Each entry should be duplicated exactly, with no line missing.

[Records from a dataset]
● ● ● ●
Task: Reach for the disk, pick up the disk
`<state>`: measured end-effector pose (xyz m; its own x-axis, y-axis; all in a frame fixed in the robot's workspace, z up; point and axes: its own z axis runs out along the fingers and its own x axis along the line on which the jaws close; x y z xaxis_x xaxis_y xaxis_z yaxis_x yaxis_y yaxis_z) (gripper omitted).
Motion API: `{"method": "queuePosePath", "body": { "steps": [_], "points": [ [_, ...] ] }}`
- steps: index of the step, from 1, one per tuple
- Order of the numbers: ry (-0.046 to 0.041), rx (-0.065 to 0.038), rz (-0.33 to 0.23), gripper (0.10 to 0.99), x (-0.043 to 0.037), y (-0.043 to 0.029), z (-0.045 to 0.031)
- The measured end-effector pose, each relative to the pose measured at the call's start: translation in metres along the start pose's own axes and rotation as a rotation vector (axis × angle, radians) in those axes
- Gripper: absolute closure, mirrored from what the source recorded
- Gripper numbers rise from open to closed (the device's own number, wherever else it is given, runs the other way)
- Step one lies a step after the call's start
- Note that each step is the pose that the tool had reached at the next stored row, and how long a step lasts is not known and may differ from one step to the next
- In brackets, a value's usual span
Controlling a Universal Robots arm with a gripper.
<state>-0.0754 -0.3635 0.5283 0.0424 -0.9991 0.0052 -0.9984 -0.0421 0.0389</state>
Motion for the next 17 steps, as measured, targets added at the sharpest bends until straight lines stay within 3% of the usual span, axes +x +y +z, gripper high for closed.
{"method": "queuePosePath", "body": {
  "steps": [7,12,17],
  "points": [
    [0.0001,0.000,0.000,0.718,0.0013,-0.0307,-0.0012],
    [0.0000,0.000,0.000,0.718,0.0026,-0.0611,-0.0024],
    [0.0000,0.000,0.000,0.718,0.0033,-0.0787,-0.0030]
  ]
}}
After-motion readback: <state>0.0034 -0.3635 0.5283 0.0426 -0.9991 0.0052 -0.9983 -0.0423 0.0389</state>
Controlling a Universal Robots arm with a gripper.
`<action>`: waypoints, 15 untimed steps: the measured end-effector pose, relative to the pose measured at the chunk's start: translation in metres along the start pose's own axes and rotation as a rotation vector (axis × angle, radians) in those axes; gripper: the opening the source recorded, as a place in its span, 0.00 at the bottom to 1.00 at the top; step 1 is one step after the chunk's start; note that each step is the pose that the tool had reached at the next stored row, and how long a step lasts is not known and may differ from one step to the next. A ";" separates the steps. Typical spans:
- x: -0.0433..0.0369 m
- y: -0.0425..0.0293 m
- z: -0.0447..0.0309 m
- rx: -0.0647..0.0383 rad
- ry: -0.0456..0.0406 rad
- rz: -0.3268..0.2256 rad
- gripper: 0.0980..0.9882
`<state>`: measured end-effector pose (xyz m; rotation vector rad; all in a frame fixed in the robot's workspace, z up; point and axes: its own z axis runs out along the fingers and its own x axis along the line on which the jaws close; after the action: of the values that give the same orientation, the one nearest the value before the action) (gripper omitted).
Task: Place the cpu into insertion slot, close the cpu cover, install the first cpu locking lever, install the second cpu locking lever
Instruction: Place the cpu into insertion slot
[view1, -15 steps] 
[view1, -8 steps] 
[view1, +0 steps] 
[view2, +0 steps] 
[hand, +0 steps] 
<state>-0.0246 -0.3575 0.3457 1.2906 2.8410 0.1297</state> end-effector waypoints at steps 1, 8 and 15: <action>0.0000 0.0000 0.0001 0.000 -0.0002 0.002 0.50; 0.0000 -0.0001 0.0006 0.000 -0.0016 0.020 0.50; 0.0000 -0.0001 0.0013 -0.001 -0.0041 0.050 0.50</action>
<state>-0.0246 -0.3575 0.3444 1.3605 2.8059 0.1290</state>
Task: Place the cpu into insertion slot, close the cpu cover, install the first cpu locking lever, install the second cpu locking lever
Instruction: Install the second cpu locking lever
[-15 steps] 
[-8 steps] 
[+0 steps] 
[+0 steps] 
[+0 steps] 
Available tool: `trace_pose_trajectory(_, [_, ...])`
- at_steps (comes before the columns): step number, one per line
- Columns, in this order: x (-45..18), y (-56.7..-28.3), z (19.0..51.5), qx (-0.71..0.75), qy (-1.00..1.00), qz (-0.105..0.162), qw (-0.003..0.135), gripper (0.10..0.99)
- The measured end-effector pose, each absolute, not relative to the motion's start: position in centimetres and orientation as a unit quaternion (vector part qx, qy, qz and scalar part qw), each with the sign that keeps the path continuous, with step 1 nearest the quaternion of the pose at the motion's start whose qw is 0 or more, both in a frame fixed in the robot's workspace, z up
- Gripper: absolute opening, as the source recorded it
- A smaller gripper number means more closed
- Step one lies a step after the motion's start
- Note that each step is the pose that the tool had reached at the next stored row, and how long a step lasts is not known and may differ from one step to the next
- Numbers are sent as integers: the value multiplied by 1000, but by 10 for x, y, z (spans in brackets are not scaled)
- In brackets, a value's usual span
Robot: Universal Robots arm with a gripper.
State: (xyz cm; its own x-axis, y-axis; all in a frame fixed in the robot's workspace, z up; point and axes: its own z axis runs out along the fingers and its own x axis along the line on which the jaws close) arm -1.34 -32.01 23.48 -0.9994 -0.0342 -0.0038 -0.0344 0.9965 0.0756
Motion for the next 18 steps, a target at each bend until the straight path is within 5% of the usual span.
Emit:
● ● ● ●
▶ [SOLUTION TO THIS PROBLEM]:
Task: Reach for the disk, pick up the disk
`<state>`: measured end-effector pose (xyz m; its own x-axis, y-axis; all in a frame fixed in the robot's workspace, z up; point and axes: its own z axis runs out along the fingers and its own x axis along the line on which the jaws close; x y z xaxis_x xaxis_y xaxis_z yaxis_x yaxis_y yaxis_z) (gripper omitted).
Motion API: `{"method": "queuePosePath", "body": { "steps": [_], "points": [ [_, ...] ] }}`
- steps: index of the step, from 1, one per tuple
- Order of the numbers: ry (-0.046 to 0.041), rx (-0.065 to 0.038), rz (-0.33 to 0.23), gripper (0.10 to 0.99), x (-0.043 to 0.037), y (-0.043 to 0.029), z (-0.045 to 0.031)
- The measured end-effector pose, each relative to the pose measured at the call's start: translation in metres along the start pose's own axes and rotation as a rotation vector (axis × angle, radians) in those axes
- Gripper: absolute closure, mirrored from what the source recorded
- Gripper numbers rise from open to closed (the device's own number, wherever else it is given, runs the other way)
- Step one lies a step after the call's start
- Note that each step is the pose that the tool had reached at the next stored row, and how long a step lasts is not known and may differ from one step to the next
- In brackets, a value's usual span
Controlling a Universal Robots arm with a gripper.
<state>-0.0754 -0.3635 0.5283 0.0424 -0.9991 0.0052 -0.9984 -0.0421 0.0389</state>
Motion for the next 17 steps, as measured, targets added at the sharpest bends until straight lines stay within 3% of the usual span, axes +x +y +z, gripper high for closed.
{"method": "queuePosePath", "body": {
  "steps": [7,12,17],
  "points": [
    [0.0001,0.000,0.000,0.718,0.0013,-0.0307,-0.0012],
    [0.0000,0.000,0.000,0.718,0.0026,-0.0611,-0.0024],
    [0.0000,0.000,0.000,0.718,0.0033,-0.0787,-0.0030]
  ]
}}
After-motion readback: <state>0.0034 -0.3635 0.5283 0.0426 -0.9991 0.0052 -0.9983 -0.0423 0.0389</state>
Controlling a Universal Robots arm with a gripper.
`<action>`: waypoints, 15 untimed steps: the measured end-effector pose, relative to the pose measured at the chunk's start: translation in metres along the start pose's own axes and rotation as a rotation vector (axis × angle, radians) in those axes; gripper: the opening the source recorded, as a place in its span, 0.00 at the bottom to 1.00 at the top; step 1 is one step after the chunk's start; note that each step is the pose that the tool had reached at the next stored row, and how long a step lasts is not known and may differ from one step to the next. A ";" separates the steps. Typical spans:
- x: -0.0433..0.0369 m
- y: -0.0425..0.0293 m
- z: -0.0447..0.0309 m
- rx: -0.0647..0.0383 rad
- ry: -0.0456..0.0406 rad
- rz: -0.3268..0.2256 rad
- gripper: 0.0980..0.9882
`<state>`: measured end-effector pose (xyz m; rotation vector rad; all in a frame fixed in the robot's workspace, z up; point and axes: its own z axis runs out along the fingers and its own x axis along the line on which the jaws close; after the action: of the values that give the same orientation, the one nearest the value before the action) (gripper omitted).
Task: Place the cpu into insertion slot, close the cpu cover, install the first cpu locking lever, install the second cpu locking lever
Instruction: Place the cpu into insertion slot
[view1, -15 steps] 
[view1, -8 steps] 
[view1, +0 steps] 
[view2, +0 steps] 
[hand, +0 steps] 
<state>-0.0246 -0.3575 0.3457 1.2906 2.8410 0.1297</state> end-effector waypoints at steps 1, 8 and 15: <action>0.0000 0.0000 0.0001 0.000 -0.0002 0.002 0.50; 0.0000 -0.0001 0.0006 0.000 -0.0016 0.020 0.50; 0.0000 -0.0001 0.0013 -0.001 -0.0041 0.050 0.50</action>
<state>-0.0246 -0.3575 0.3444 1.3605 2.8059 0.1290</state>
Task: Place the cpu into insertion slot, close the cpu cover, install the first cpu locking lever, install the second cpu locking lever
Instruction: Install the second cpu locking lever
[-15 steps] 
[-8 steps] 
[+0 steps] 
[+0 steps] 
[+0 steps] 
Available tool: `trace_pose_trajectory(_, [_, ...])`
- at_steps (comes before the columns): step number, one per line
- Columns, in this order: x (-45..18), y (-56.7..-28.3), z (19.0..51.5), qx (-0.71..0.75), qy (-1.00..1.00), qz (-0.105..0.162), qw (-0.003..0.135), gripper (0.10..0.99)
- The measured end-effector pose, each absolute, not relative to the motion's start: position in centimetres and orientation as a unit quaternion (vector part qx, qy, qz and scalar part qw), each with the sign that keeps the path continuous, with step 1 nearest the quaternion of the pose at the motion's start whose qw is 0 or more, both in a frame fixed in the robot's workspace, z up
- Gripper: absolute opening, as the source recorded it
- A smaller gripper number means more closed
- Step one lies a step after the motion's start
- Note that each step is the pose that the tool had reached at the next stored row, and how long a step lasts is not known and may differ from one step to the next
- Numbers are sent as integers: the value multiplied by 1000, but by 10 for x, y, z (spans in brackets are not scaled)
- In brackets, a value's usual span
Robot: Universal Robots arm with a gripper.
State: (xyz cm; its own x-axis, y-axis; all in a frame fixed in the robot's workspace, z up; point and axes: its own z axis runs out along the fingers and its own x axis along the line on which the jaws close) arm -1.34 -32.01 23.48 -0.9994 -0.0342 -0.0038 -0.0344 0.9965 0.0756
Motion for the next 18 steps, a target at each bend until the straight path is within 5% of the usual span.
Emit:

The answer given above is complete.